ずっと昔から、あなたのことが大好きです。私の誕生日、私を好きって言ってくれた時、あの日、私はユウくんから幸せをもらいました。だって、大好きな人が、好きって言ってくれたんです。信じられませんでした。でも、ユウくんの目は真剣で。だから、私は信じることができました。本当は泣きそうなくらい嬉しくて、それくらい幸せだったんだよ。
でも、大好きだからこそ、私は諦めるしかなかったの。
だって、私、死んじゃうんだよ?そんな人が、ユウくんを好きって言っていいわけ、ないよね?ユウくんはこれからもっともっと幸せになるべき人なのに、私が縛ったら、だめなんだよ。だから、私は耐えたの。頑張ったんだよ。
でも、ユウくんが帰ったあと、涙を堪えることができなかった。私は、自分が大好きな人を、私を好きって言ってくれた人を、傷付けたの。こんなの、許されるわけないよね。でも、辛かった。どうしようもないくらい辛かった。なんで私死んじゃうの?どうしてこんな病気になったの?なんでユウくんと一緒にいられないの?何もかもが辛くて。でも、それでもユウくんには会いたかった。だから、ワガママを言ったの。ごめんね、私のワガママで苦しめて。
でも、もう一つだけワガママを言わせて。
これからユウくんは、違う出会いがあって、私じゃない人が隣にいることがあるんだよね?そんなの、嫌だよ。なんで私じゃないの?ユウくんを好きなのは私なんだよ?私が隣にいたいよ!ユウくんの恋人になって、結婚して、ユウくんと幸せな家族になりたかったの。なのに、なんで叶わないの?ほかの人がそうなるなんて、やだよ。私の好きな人を取らないで。私が、私が大好きなの!なんで神様は残酷なの?私は恋したらだめだったの?ねえ、ユウくん、私、もうどうしようもないくらいあなたが大好きなの。やだよ、死んじゃう私が縛ったらだめなのに、ほかの人と幸せになるユウくんを、祝えないよ。私が、隣にいたいの。やだよ、やだよ、やだよ!ユウくん、大好きだよ!

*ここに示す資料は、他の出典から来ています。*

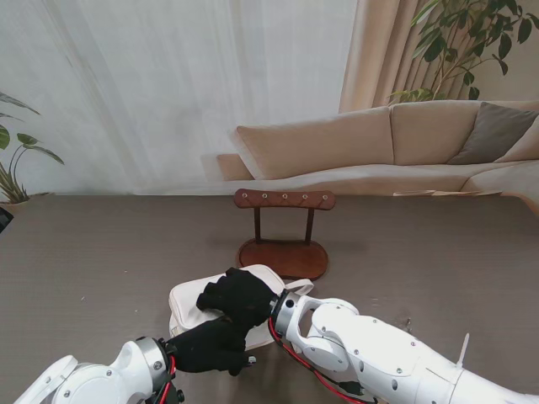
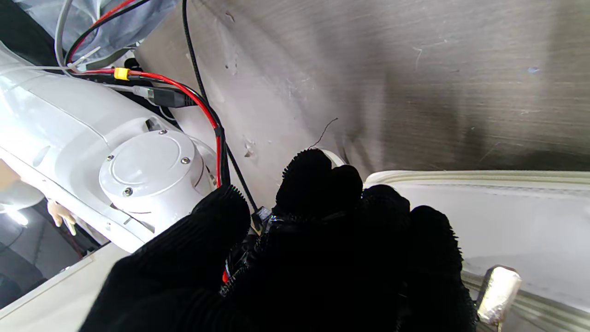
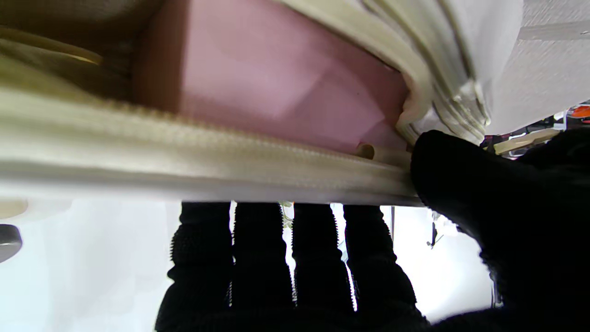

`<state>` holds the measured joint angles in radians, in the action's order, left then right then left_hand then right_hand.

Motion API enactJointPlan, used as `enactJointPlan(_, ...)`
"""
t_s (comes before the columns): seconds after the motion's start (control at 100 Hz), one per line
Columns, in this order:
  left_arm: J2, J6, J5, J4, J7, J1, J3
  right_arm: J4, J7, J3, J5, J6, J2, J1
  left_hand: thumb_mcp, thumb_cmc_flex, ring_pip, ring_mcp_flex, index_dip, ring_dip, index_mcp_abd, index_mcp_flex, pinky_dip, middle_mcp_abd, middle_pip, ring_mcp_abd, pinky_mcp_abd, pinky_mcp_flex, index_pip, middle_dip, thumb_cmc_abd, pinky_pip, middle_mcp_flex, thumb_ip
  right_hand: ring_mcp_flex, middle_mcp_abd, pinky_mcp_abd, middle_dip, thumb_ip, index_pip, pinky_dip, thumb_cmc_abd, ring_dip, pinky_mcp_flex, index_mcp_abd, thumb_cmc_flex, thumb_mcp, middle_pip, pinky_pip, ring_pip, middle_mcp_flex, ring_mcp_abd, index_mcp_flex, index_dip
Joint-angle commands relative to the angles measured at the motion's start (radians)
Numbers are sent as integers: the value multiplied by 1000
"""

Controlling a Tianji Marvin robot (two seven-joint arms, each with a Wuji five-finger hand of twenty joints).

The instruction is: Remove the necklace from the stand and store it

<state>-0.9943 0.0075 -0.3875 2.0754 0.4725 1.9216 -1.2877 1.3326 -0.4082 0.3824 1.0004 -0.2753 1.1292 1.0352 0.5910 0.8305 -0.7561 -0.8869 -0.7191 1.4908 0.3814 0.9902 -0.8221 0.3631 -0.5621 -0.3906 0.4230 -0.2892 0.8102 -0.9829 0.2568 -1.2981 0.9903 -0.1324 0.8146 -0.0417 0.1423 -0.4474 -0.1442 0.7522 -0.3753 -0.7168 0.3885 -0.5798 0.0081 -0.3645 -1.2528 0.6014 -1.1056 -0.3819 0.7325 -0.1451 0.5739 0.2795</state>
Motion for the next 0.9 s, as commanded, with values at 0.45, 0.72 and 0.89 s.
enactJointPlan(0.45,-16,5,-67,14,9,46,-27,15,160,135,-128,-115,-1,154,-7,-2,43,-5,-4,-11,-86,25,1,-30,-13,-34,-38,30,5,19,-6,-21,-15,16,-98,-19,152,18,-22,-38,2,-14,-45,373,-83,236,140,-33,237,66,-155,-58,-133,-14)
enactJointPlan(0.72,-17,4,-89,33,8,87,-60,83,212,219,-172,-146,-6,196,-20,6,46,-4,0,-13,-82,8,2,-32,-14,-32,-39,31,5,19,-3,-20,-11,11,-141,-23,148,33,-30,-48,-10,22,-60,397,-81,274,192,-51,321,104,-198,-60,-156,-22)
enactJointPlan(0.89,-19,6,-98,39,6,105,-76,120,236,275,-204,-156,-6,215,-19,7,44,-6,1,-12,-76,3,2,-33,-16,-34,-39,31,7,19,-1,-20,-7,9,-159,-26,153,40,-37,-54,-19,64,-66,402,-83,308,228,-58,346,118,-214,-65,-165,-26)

これを読んでいるユウくんへ。本当にごめんね。私、ユウくんを傷付けてばかりだよね。大好きな人の幸せを願えないなんて、最低だなって思う。だから、この手紙は私のワガママなの。これは、ユウくんの為に遺したんじゃないの。私自身のためなの。ユウくんを傷付けて、そうやって私が生きてあなたを愛した証にしたいの
でも、やっぱりユウくんには幸せになってほしい。もし今の願いが叶うなら、私の恋を知った上で、あなたに幸せになって欲しいです
ユウくんへ。私、佐々木ちえは、あなたを、心から愛しています』
涙が止まらなかった。僕は、本当に大馬鹿野郎だった。大好きな人の本当の気持ちに、何も気付けなかった。
僕はその日ずっと、手紙の前で泣いていた。
*******
僕は十年振りに、彼女の前に来た。これまで一度も訪れなかったのは、僕なりのけじめだった。
「ちえちゃん、今までこれなくて、ごめんね。正直辛かったけど、その辛さが、必要だった気がしたんだ。……実は、僕、結婚することにしたんだ。都合のいい言い方をすると、僕は君への気持ちを忘れてはいない。忘れない上で、結婚することにしたんだ。今まで出会って付き合った人、何人かいたよ。でも、うまくいかなかった。でも、今の彼女は違ったんだ。ちえちゃんのことを話して、ちえちゃんへの想いを打ち明けても、認めてくれて、支えてくれて、僕を好きでいてくれた。だから、僕は彼女を幸せに、……違うね、一緒に幸せになりたいって思えたんだ。……僕のお嫁さんはちえちゃんが決めたみたいだね。そう考えるのは、勝手かな?ちえちゃんは怒るかな?ヤキモチは焼きそうだね。分かってるよ。でも、そういうの全部受け止めるから。だから、僕を信じて」
……一方的だったな。でも、お互い昔からそうなんだ。だから、僕らはこれでいいんだと思う。
僕は帰ることにした。今度は、彼女と一緒に訪れると誓って。
一瞬、優しい風が吹いた。
それはちえちゃんの声のような気がして。
気のせいかもしれない。でも、僕には聞こえたんだ。